もの寂しさを感じますが、居城跡まで歩く紅葉の散り敷く坂からは趣きが感じられて 地元の方が日頃から大切に管理をなさっている様子が伺えます。
谷を超えて向こうの山に、玉子を守るために 警備の武士たちが控えていた男城跡がありました。
男城の山から谷へと突っ切るように女城までの道が真っ直ぐにつけられていたそうで、事が起れば 駆けつけられるようになっていたそうです。
大河ドラマにも出てくる歴史的に有名な女性がひととき隠れ棲んだと言われる場所は、山深くひっそりとしていました。
空気がひんやりとしています。川からは 寒くなると霧が立ち昇り、谷を覆うのでしょう。
後年の玉子の過酷な最期を思います。
近くに谷の川からの落差で、滝が流れ落ちているところがありました。

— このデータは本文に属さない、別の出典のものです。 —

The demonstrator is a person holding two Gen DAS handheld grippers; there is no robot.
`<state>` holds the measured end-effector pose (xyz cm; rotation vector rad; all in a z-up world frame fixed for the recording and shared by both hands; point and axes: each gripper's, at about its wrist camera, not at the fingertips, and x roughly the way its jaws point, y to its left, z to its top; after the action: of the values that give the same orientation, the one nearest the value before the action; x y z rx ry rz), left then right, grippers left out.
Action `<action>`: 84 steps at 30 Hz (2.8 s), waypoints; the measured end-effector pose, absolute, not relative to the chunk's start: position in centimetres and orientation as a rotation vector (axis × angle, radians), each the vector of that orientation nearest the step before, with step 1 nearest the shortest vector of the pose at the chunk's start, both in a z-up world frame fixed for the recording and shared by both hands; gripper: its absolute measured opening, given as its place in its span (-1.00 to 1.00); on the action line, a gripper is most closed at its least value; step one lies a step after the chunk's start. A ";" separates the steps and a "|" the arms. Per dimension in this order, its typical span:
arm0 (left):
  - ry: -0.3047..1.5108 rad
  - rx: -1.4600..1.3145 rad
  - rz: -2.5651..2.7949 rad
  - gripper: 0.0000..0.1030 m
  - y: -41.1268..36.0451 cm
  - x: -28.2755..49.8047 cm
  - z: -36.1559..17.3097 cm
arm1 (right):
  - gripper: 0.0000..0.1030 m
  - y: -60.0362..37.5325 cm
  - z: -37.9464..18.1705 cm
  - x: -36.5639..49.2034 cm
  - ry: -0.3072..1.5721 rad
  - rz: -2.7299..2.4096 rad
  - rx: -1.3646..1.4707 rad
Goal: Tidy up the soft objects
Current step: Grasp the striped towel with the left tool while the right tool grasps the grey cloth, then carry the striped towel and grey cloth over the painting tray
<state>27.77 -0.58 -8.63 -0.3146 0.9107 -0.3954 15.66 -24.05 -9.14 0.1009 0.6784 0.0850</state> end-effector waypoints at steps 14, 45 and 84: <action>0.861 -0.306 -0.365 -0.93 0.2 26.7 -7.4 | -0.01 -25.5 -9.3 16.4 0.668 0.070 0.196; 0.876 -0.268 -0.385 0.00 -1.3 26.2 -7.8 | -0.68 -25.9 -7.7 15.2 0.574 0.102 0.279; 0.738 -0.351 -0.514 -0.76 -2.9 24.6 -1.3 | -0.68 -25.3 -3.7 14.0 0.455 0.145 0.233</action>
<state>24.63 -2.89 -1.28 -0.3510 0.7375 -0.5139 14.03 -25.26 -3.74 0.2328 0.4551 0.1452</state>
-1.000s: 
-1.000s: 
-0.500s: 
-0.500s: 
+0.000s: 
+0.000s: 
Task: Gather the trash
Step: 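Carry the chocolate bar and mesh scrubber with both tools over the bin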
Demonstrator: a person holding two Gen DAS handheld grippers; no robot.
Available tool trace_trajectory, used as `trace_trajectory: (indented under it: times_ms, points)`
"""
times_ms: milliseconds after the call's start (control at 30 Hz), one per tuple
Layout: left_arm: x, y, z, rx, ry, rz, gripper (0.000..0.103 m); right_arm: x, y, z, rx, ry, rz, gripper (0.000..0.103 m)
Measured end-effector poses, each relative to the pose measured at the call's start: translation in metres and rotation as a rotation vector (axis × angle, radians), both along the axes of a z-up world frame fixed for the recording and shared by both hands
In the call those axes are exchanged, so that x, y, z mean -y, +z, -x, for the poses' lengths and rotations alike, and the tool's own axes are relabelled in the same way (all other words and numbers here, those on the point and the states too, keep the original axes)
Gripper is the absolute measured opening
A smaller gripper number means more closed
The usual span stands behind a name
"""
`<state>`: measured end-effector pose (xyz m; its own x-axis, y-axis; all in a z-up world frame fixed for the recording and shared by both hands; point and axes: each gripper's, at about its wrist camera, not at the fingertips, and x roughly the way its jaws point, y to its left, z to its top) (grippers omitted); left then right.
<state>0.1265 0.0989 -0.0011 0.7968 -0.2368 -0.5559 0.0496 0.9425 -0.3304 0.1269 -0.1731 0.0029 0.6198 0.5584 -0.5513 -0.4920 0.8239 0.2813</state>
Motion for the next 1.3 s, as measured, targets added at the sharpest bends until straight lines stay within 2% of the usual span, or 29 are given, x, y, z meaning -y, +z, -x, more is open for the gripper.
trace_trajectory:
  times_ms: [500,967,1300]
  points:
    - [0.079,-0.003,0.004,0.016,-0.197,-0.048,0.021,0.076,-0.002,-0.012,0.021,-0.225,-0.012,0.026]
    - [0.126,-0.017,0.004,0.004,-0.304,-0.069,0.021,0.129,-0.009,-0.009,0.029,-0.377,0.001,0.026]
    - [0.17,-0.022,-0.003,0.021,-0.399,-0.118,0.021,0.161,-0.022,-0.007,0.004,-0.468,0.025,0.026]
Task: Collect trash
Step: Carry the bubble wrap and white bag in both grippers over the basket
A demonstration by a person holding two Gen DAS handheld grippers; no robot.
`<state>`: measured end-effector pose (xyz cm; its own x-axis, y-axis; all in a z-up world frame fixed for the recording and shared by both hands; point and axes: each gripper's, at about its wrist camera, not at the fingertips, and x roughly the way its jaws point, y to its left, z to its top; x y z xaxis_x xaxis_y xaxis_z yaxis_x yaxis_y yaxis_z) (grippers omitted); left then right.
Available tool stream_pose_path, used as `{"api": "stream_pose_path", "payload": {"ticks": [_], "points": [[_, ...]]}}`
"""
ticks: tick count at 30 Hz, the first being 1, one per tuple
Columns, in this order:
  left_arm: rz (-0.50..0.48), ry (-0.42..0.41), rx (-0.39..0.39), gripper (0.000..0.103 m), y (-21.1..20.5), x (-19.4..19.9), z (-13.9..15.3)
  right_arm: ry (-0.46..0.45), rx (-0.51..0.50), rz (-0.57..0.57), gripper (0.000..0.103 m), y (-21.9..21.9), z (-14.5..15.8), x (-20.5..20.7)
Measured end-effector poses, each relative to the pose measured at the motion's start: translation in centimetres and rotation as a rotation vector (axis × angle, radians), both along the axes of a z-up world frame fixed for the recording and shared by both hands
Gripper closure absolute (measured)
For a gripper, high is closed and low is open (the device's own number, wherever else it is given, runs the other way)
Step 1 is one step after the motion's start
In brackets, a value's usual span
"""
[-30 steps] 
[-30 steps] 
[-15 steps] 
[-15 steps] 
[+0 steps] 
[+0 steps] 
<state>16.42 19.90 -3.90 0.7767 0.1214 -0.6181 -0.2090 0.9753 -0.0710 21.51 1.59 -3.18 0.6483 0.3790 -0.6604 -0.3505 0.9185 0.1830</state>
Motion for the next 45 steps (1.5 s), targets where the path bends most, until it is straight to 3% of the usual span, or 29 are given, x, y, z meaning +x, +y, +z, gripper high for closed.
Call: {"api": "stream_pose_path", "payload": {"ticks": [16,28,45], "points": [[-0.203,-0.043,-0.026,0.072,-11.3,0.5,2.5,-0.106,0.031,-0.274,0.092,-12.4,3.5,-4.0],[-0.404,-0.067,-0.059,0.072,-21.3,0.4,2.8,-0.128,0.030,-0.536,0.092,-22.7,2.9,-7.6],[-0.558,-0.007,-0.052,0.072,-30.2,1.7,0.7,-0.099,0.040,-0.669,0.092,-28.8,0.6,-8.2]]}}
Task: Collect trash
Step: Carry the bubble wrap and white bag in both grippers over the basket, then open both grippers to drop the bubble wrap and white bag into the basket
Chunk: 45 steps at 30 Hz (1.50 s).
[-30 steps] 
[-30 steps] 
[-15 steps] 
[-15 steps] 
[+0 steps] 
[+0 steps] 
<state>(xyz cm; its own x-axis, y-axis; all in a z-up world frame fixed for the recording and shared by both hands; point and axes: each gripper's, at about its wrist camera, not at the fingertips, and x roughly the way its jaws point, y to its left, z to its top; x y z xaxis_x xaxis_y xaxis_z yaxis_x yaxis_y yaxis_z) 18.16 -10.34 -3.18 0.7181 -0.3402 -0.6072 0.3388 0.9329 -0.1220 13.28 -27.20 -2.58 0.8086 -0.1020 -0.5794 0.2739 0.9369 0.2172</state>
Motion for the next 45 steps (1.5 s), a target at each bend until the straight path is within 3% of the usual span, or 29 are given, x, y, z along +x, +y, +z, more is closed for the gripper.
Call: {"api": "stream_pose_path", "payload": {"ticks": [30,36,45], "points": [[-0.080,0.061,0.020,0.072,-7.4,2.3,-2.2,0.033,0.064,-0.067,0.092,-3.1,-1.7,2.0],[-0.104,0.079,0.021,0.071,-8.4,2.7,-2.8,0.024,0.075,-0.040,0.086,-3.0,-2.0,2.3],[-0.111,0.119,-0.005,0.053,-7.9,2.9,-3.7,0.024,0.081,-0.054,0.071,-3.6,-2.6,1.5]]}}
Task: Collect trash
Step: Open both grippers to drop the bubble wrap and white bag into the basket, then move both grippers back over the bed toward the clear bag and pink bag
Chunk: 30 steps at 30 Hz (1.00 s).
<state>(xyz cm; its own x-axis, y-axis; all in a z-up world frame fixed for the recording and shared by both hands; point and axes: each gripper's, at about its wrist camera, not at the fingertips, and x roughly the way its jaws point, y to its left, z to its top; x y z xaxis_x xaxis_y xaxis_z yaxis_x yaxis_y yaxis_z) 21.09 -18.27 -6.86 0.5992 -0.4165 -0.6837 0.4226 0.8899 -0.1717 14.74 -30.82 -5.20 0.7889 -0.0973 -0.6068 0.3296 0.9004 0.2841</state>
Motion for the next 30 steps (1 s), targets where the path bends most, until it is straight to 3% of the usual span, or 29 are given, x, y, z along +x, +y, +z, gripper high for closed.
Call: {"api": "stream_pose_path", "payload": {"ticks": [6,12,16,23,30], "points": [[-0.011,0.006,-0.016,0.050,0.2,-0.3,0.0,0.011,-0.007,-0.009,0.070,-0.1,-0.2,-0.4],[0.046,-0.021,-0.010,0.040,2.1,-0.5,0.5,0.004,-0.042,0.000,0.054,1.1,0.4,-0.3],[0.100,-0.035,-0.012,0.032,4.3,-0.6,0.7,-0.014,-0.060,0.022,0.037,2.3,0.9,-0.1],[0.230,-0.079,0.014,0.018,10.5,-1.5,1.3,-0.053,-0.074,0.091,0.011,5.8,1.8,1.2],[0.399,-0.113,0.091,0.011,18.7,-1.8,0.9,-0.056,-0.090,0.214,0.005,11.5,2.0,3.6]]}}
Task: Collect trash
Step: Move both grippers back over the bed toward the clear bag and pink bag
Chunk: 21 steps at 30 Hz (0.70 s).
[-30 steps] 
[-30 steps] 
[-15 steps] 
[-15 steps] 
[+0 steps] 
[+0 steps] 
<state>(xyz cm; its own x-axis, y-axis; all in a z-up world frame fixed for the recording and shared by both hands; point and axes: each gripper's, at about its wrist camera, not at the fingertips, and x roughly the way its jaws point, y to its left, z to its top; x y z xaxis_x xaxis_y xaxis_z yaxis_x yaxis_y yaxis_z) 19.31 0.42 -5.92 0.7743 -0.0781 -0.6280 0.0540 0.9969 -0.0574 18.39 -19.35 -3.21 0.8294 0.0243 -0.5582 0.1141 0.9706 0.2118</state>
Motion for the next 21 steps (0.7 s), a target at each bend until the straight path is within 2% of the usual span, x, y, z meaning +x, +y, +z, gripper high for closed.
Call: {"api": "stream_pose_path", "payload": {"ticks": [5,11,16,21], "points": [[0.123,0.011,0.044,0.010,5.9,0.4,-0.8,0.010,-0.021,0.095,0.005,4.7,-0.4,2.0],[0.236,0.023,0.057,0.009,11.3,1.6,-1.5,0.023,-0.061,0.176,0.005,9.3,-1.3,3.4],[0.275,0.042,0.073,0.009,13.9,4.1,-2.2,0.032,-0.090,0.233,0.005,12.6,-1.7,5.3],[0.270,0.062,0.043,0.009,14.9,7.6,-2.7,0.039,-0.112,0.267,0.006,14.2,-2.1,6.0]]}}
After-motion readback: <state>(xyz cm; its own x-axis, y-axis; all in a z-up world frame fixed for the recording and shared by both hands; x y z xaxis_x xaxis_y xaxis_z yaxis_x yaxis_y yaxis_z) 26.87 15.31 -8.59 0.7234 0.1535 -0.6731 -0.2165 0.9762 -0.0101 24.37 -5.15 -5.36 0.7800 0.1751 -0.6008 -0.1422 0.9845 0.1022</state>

道沿いから下りたところに 滝を見渡せる場所が整備されていました。優しく美しい眺めでした。
玉子には ここにいる間に地元の方々と挨拶を交わし合い、一緒に季節の移り変わりを楽しむような心が潤う触れ合いの時があったのかもしれない。滝を見ながら思うことでした。
散りぬべき時知りてこそ世の中の
花も花なれ人も人なれ
(細川ガラシャ 辞世の歌)
今日もご覧くださいましてありがとうございます。